Primavera Sound Festival (June)
Not technically a holiday, but it may as well be hailed as one! This popular week long music festival presents all genres including pop, rock and the most underground tendencies of electronic and dance music. The annual event draws in crowds totaling nearly 200,000 people and although it began in 2000 as a small one day festival at the Poble Espanol, has grown immensely and required a new location.
The current day spot for Primavera Sound is at the Parc del Forum in the Sant Marti district of Barcelona. And as the festival has grown in size, it has also adapted a more modern approach to the traditionally male-dominated stage. In 2019, the festival made the decision to move towards a gender-neutral performance line-up including artists like Cardi B, Carly Rae Jepson, Erykah Badu and Miley Cyrus.
In 2020, the Primavera Sound will celebrate its 20 Anniversary and tickets are already on sale starting at 195 euros!
Sant Joan (June 23/24)
The biggest night of the year is undoubtedly Sant Joan, or Summer Solstice. For two days in June, thousands of firecrackers, rockets and other pyrotechnics (so many that the festival has developed a reputation for totally disregarding EU safety regulations!) salute the shortest night of the year. It is essentially a celebration to welcome Summer – and who can blame anyone for that?!

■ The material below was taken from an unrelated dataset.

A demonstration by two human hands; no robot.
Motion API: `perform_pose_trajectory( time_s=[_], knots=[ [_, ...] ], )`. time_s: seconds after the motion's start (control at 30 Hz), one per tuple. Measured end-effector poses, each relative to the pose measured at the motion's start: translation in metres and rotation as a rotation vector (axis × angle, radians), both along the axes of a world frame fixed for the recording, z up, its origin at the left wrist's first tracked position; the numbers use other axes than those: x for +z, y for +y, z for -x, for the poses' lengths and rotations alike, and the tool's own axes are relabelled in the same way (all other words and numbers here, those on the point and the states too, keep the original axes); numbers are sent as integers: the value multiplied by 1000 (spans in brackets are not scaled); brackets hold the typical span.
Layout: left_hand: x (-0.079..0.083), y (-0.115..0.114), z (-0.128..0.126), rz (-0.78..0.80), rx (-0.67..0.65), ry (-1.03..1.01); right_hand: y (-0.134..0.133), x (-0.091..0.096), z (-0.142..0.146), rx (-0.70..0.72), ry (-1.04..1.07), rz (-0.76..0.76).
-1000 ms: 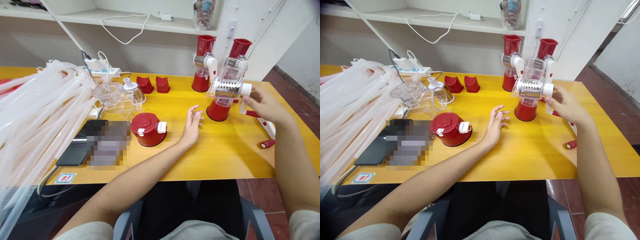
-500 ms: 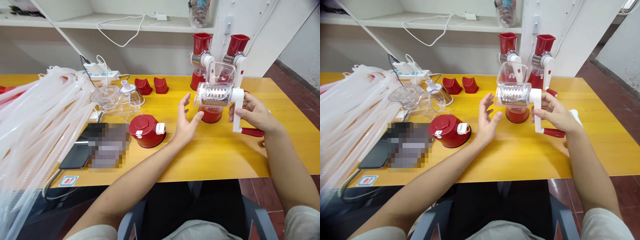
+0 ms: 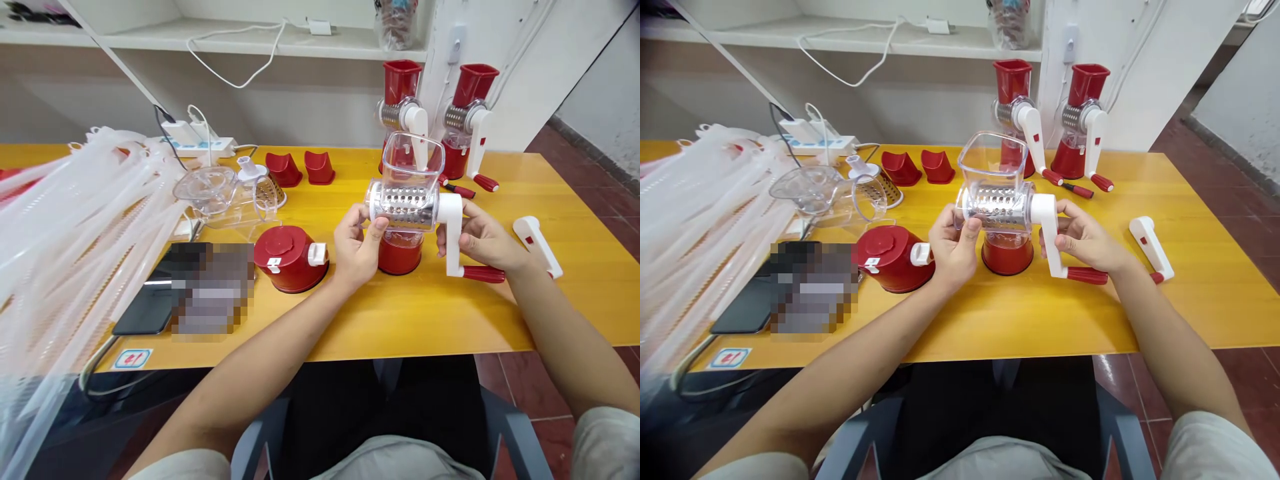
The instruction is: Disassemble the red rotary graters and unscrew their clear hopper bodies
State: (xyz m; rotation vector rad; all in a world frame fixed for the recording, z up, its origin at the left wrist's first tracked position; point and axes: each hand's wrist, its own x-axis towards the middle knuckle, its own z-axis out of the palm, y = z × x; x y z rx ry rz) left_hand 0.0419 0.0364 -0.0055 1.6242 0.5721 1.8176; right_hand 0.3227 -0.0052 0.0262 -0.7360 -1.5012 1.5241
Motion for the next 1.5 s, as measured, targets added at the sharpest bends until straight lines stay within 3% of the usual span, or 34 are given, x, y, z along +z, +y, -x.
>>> perform_pose_trajectory(
  time_s=[0.27,0.43,0.8,1.2,1.33,1.5],
  knots=[
    [3,1,2,125,-41,-70,1,-31,25,357,174,208],
    [1,3,5,125,-33,-56,-1,-35,37,427,298,254],
    [-4,6,5,92,-15,-60,-17,-19,35,369,373,285],
    [-5,6,2,82,6,-45,-13,-15,4,298,204,245],
    [-2,6,0,117,52,-67,-11,-1,-28,153,69,209],
    [-2,5,-2,151,46,-94,4,11,-59,-172,-166,158]
  ],
)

Once the sun goes down sangria, calimocho and cerveza flows in abundance. The idea is that on the night of Sant Joan (referred to as Nit del Foc or “Night of Fire” in Catalan), the sun reaches its highest point before beginning to drop. The sun is seen as a symbol of fertility and wealth, and so it must be given strength. The strength is provided by bonfires and fireworks lit throughout the city.
God, I love this culture!
For a truly authentic Sant Joan experience, head down to Barceloneta Beach. Once it gets dark though, things get pretty wild and it isn’t recommended to venture to the festivities with children.

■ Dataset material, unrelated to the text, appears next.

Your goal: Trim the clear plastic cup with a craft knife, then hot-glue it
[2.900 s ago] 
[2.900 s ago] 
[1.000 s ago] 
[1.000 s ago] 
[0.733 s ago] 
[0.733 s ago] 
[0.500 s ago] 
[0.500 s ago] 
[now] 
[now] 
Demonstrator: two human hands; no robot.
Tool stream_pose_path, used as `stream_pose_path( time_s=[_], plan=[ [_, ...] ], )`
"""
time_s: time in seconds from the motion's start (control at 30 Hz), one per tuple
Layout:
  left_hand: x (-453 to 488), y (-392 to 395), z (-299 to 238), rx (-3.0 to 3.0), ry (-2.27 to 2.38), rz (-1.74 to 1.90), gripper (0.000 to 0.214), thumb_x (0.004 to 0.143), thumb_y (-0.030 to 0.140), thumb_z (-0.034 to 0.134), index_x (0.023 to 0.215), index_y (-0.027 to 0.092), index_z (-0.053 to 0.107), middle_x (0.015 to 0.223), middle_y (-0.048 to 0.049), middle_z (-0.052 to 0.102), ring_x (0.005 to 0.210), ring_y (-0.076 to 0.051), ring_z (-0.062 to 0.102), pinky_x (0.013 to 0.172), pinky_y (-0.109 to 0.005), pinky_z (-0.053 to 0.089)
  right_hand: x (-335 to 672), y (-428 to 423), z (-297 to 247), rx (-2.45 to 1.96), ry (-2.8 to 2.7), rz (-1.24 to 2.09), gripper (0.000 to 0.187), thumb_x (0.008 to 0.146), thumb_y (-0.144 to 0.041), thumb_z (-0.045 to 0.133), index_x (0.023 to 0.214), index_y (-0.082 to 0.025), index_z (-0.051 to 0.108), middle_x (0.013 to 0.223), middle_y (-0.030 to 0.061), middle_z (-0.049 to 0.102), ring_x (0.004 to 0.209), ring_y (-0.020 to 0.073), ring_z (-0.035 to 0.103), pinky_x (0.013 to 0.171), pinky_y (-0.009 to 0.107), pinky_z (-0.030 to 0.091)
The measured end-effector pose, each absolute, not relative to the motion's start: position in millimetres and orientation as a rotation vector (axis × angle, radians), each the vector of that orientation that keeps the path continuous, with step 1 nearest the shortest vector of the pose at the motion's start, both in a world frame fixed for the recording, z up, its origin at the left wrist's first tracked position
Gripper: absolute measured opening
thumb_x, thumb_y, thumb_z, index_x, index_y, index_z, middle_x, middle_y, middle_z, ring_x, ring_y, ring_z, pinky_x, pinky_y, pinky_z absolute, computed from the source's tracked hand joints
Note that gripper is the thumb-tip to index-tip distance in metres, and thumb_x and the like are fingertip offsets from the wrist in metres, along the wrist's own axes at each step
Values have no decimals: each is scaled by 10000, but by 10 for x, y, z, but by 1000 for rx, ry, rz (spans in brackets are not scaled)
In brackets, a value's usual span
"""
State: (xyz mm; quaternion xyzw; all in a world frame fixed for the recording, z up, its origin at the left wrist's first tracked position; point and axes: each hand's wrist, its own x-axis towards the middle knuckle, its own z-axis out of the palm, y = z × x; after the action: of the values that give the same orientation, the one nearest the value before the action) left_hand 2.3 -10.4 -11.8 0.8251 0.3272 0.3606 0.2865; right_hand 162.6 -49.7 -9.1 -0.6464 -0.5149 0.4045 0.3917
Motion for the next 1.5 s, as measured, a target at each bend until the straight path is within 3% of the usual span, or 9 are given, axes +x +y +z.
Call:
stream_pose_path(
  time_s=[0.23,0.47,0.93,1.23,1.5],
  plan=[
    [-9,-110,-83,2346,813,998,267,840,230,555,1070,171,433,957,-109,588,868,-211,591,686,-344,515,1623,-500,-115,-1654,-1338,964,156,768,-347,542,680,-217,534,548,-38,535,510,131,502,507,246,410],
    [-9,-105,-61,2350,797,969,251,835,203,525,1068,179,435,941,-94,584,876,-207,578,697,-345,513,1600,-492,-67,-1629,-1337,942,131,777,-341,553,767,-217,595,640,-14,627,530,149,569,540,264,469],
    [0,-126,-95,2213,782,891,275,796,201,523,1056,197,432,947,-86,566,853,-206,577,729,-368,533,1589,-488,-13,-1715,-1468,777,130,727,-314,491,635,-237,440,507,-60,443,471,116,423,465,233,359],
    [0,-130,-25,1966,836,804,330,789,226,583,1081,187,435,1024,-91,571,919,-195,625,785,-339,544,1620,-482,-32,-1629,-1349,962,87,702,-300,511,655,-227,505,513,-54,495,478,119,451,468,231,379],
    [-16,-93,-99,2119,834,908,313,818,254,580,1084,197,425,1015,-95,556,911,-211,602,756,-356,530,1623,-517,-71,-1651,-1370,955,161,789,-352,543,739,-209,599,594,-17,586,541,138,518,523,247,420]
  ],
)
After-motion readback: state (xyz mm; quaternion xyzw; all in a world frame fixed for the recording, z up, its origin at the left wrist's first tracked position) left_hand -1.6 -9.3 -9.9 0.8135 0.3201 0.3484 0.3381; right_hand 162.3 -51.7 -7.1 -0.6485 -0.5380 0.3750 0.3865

Festa Major de Gracia (mid-August)
While almost every neighborhood, or barrio, has their own district festival, the Festa Major de Gracia is the most famous and well known. Lasting one week usually in August, the streets of the hip Gracia are transformed into a carnival haven decorated with colorful lanterns and handmade paper mache statues.

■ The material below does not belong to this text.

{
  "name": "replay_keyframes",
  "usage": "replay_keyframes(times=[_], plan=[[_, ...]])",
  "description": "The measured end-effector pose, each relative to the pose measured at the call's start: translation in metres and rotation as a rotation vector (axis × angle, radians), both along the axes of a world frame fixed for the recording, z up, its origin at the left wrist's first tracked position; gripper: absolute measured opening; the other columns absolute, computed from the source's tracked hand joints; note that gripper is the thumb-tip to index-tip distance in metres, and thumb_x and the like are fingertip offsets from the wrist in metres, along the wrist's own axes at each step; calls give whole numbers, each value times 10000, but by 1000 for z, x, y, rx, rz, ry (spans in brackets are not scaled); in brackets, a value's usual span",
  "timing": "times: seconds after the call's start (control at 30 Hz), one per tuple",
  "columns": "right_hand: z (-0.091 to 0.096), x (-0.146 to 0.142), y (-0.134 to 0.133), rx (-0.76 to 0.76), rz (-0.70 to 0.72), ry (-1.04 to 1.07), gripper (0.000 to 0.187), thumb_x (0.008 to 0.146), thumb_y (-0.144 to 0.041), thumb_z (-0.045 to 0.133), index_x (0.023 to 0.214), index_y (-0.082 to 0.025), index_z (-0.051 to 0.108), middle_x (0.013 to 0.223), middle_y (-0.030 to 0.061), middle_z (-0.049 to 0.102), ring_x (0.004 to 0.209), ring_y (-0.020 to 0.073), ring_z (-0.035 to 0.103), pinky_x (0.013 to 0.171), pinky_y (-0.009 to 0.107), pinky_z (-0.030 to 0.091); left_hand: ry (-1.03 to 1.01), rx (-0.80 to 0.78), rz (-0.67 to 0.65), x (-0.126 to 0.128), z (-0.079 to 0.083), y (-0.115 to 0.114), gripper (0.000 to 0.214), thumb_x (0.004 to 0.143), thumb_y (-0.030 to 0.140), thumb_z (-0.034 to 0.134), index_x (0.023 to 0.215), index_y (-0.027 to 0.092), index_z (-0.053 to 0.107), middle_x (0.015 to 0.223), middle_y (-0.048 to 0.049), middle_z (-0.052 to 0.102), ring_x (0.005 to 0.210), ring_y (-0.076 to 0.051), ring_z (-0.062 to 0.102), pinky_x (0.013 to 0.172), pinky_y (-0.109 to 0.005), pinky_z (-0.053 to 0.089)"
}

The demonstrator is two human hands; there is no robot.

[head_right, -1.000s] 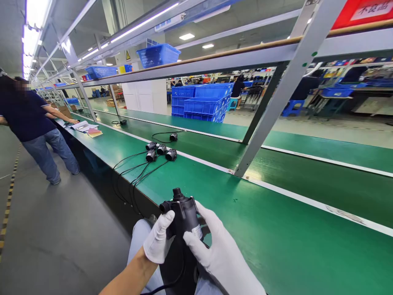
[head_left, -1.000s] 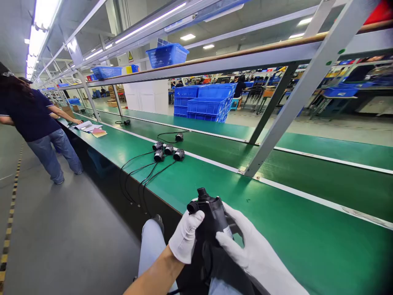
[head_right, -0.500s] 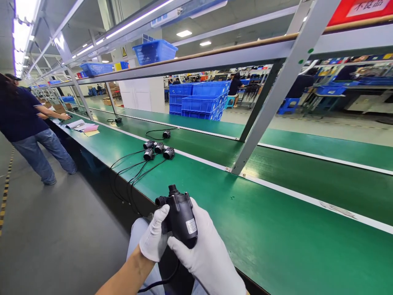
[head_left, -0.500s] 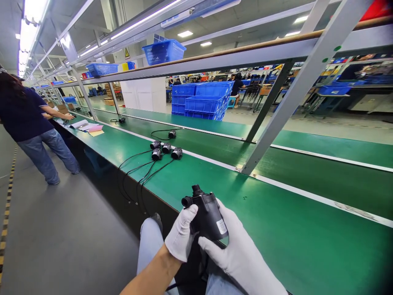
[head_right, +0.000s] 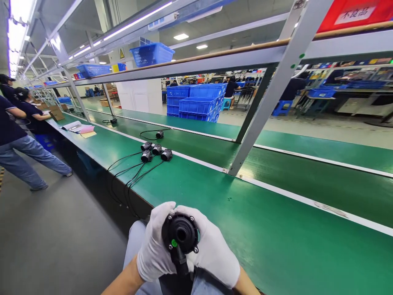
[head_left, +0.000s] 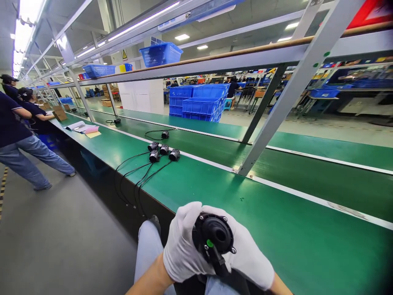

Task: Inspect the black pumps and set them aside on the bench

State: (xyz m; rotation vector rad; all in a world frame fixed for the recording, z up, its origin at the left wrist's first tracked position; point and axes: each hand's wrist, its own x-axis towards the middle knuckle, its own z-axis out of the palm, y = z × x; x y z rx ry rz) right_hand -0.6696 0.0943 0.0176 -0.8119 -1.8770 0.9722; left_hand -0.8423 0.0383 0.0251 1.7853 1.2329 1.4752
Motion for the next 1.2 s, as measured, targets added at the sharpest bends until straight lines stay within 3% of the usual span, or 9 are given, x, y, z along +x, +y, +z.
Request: replay_keyframes(times=[0.13,0.23,0.3,0.4,0.57,0.73,1.0,1.07,1.2], plan=[[2,2,3,29,-2,-40,598,667,-339,774,1239,-258,620,1237,93,736,1107,307,728,969,412,609,-121,-108,-117,-11,1,-2,1267,466,381,1015,1549,278,368,1556,-126,441,1364,-374,489,1239,-449,284],[1,4,4,37,-19,-82,554,707,-326,741,1243,-266,615,1241,84,737,1097,295,735,966,416,614,-283,-251,-233,-13,14,-2,887,768,627,776,1494,223,464,1525,-129,479,1397,-357,451,1243,-446,277],[0,6,4,59,-39,-88,550,709,-319,727,1245,-269,610,1217,78,745,1069,289,744,953,416,620,-327,-320,-231,-10,24,-2,662,908,606,619,1427,207,520,1443,-125,543,1362,-329,478,1211,-438,319],[-4,8,4,99,-56,-94,560,700,-295,709,1250,-279,604,1201,67,748,1055,280,747,934,404,627,-298,-396,-159,0,35,-1,483,909,462,665,1315,222,562,1324,-101,593,1259,-298,543,1145,-424,385],[-6,5,6,101,-65,-107,522,708,-333,697,1219,-266,618,1154,78,762,1011,278,763,876,384,647,-336,-391,-103,6,28,-2,487,919,470,666,1328,226,565,1348,-106,587,1284,-291,528,1155,-417,376],[-5,10,13,75,-62,-107,531,676,-351,709,1189,-233,637,1196,117,751,1079,310,745,955,421,619,-586,-492,-202,-17,-23,4,620,981,663,427,1437,253,519,1434,-114,576,1294,-280,555,1156,-458,387],[-4,21,27,115,-20,-92,570,658,-335,710,1213,-228,641,1191,106,748,1070,297,745,965,405,606,-134,-878,-197,-97,-184,-50,697,894,795,429,1049,161,673,889,-86,727,883,-243,656,904,-404,497],[-3,21,31,124,-37,-93,546,674,-341,707,1205,-229,641,1179,103,751,1062,293,746,956,403,607,-29,-941,-163,-114,-197,-67,679,884,801,429,978,175,674,837,-70,714,900,-249,639,952,-405,464],[-1,20,36,130,-68,-102,507,706,-361,717,1188,-225,640,1166,103,753,1042,289,749,925,399,613,77,-1069,-130,-139,-194,-86,700,788,872,474,901,206,660,816,-40,663,940,-260,610,975,-380,437]])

The idea is that each street choses a theme and competes to win the most extravagantly decorated. In the past, everything from underwater sea life to Hollywood nightlife could be seen. Loads of street vendors and food trucks dot the sidewalks so be sure to go hungry!
Musical concerts are also found in almost every square which presents the perfect opportunity for grabbing an outdoor table at one of the many cafes and enjoying your drink of choice!
Festa de La Merce (September 24)
Similar to Sant Jordi, the medieval festival of La Merce also has an interesting back story. Back in 1687, the city of Barcelona was swarming with a plague of locusts (Ack! Literally my worst nightmare).
In desperation, the government voted to ask the Virgin of Grace (Mare de Déu de la Mercè), for salvation. When their prayers were miraculously answered, the Virgin was named patroness of the city and is celebrated every year.
In addition to free entrance at all the city’s museums, countless firework displays can be seen and heard throughout Barcelona in the days surrounding September 24. The most spectacular of them all is at Placa de Espana where the National Museum of Art sits as the backdrop to the colorful light and water show of Font de Magica.
If you’ve never witnessed the orchestration put into building a human tower (castell), La Merce is the perfect opportunity to! These impressive displays of Catalan tradition can range anywhere from six to nine stories high and always with a small child at the top waving to the crowd waaaaay down below!
I’ll admit, I closed my eyes for most of it the first time. But these organizations are professionals. Truly, it’s a sight to see and now one of my favorite festival traditions to enjoy.